Chronic Condition Management, Personal Health Technology, Workforce Health | By | 11/02/18 | 4 Minute Read

Quick Tips to Help Employers Improve Mental Health in the Workplace

While corporate wellness programs often focus on helping employees improve their physical health, you may also need to consider adding activities that can improve mental health and emotional wellness. Poor mental health and workplace stress can lead to burnout for employees and can also be a contributory factor to physical illnesses such as hypertension, diabetes, and cardiovascular conditions. Mental health issues such as depression and anxiety disorders cost the global economy $1 trillion each year in lost productivity.

When considering mental health wellness programs, start by looking at job-related risk factors related to stress and anxiety. According to Cal/OSHA, substantial overtime may intensify employee stress, as does working with demanding individuals. Jobs with high-demand and low-control or jobs that include the repetition of simple tasks can trigger anxiety.

Also remember that employees need downtime. One study showed that employees who felt like they had to monitor work email during non-work hours suffered adverse health effects.  Bullying is another issue to watch. According to the World Health Organization (WHO), bullying and psychological harassment, also called “mobbing,” are commonly reported causes of work-related stress by workers and present health risks to employees, as they are associated with psychological and physical problems.

Achieving Better Mental Wellness

The good news is that wellness programs focusing on mental health can have positive returns. A recent study estimated that for every $1 organizations put into scaled up treatment for common mental disorders, there is a return of $4 in improved health and productivity.

If you are looking to add wellness programs and new initiatives that focus on improving your employees’ mental health, here are five ideas to consider.

Add yoga and mindfulness to your activity options. According to the Mayo Clinic, yoga may help relieve daily aches and pains, improve the immune system, build strength, increase flexibility, and improve mental health. If an individual has a health condition, such as diabetes or heart disease, yoga can help reduce risk factors. Yoga might also help alleviate chronic conditions, such as depression, pain, anxiety, and insomnia.

Organize support groups. Peer-to-peer support groups can help people overcome mental health issues, set attainable goals, and change behavior. To guide discussion around a specific topic or affliction, consider inviting a professional to give a presentation during the first part of the meeting. When people come together with similar experiences, they are less likely to feel so alone, and they can gain a sense of empowerment and control. In small groups, people are more likely to discuss topics such as coping with work pressures, improving job performance, and dealing with a demanding boss.

Try a gratitude challenge. Happiness and gratitude may be able to inspire employees to be more productive. According to Good Think, Inc., 75 percent of job successes are predicted by optimism levels. The Austin Benefits group suggests giving employees their own gratitude journals or a jar or bulletin board to put daily gratitude reminders for a fixed period of time, such as 30 days. Digital-centric employees may prefer to use an app or electronic diary to chronicle their gratitudes, and dozens are available, including Gratitude, thankful, HappyFeed, Gratitude Garden, The Happy Button, and Uplifter.

Provide a dose of breathing technology. Mindfulness and deep breathing has been shown to help reduce stress, and anxiety. In fact, one study found taking six deep breaths in a period of 30 seconds reduced systolic blood pressure by 3.4 to 3.9 units compared to just sitting quietly. Employees with Fitbit devices may want to try Fitbit’s guided breathing experience, Relax. A handful of other breathing apps can also provide coached breathing tips and/or box breathing, a technique for taking slow, deep breaths. Doing so can help heighten your employees’ performance and concentration while also being a stress reliever.

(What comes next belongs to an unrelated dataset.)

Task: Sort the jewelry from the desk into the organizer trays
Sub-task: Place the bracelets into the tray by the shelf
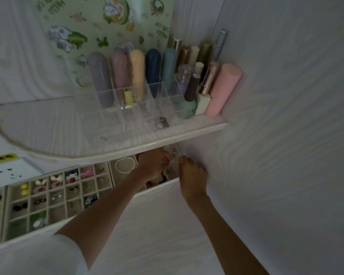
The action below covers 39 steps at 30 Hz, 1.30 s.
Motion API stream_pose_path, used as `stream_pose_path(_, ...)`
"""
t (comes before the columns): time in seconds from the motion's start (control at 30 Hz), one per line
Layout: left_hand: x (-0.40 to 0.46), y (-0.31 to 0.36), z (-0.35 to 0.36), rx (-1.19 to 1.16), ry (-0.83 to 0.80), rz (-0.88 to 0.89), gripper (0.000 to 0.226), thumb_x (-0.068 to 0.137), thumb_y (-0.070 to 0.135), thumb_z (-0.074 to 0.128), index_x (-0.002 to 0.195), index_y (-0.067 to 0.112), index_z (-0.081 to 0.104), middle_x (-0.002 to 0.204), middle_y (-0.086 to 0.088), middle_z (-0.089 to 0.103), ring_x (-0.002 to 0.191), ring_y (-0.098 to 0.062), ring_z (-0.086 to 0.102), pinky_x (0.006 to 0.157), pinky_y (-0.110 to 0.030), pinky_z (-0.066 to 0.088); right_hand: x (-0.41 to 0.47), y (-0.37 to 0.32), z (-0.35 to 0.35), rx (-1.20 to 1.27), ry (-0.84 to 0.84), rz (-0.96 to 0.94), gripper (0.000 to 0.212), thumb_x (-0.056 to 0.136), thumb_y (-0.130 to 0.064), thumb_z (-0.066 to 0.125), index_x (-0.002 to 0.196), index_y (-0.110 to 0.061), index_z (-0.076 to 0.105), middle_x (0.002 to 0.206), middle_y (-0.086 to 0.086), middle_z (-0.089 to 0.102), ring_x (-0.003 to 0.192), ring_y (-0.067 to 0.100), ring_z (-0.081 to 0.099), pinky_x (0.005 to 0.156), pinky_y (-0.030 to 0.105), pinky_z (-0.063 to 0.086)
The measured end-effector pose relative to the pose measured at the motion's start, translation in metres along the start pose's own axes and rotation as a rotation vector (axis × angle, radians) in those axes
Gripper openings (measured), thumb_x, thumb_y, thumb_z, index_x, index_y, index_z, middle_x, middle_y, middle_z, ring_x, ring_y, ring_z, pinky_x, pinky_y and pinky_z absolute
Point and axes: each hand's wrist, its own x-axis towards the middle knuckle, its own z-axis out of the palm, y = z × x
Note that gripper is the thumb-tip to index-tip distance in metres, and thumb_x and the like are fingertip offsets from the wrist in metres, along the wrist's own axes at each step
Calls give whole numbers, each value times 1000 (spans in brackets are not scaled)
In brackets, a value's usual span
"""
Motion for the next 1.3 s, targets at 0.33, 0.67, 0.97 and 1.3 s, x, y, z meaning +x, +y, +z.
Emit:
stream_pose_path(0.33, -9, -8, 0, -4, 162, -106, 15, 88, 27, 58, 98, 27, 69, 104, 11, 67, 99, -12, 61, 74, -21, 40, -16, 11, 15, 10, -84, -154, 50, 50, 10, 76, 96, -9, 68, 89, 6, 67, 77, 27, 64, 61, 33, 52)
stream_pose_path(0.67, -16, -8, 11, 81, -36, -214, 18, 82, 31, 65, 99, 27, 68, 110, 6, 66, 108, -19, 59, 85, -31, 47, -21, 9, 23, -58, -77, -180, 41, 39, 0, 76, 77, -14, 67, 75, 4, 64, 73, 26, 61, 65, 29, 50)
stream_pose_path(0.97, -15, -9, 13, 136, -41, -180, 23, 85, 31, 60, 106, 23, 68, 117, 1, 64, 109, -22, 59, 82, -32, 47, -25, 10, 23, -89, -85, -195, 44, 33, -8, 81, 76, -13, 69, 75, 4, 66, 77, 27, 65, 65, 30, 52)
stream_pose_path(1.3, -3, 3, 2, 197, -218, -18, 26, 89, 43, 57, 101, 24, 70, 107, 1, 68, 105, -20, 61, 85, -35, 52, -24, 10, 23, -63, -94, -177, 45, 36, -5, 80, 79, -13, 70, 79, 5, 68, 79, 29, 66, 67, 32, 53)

Use visual relaxation methods. Virtual reality (VR) technology is proving to be an extremely effective device for psychological therapy. Clinicians are using VR platforms to help patients overcome addictions, fear and anxiety disorders, along with persecutory delusions, a symptom of schizophrenia.

While VR headsets are not typically available in the workplace, you can still count on visualization for relaxation. The University of Michigan Health Service has a list of one-minute stress strategies that includes visualizing an ideal relaxation environment. In this process, your employee or a group of employees would picture a place (real or imagined) where they can be totally relaxed. With their eyes closed, they take a moment to visualize their ideal place to relax. Using all the senses, they feel themselves in comfortable clothes, hear pleasant sounds, and see beautiful colors.

One other way to enhance this relaxation technique is to broadcast a live Webcam of an aquarium, ocean, beach, rainforest, lighthouse, or other soothing landscape on the video wall in your conference room. It may just make your next group gathering feel less like a meeting and more like a mini-vacation.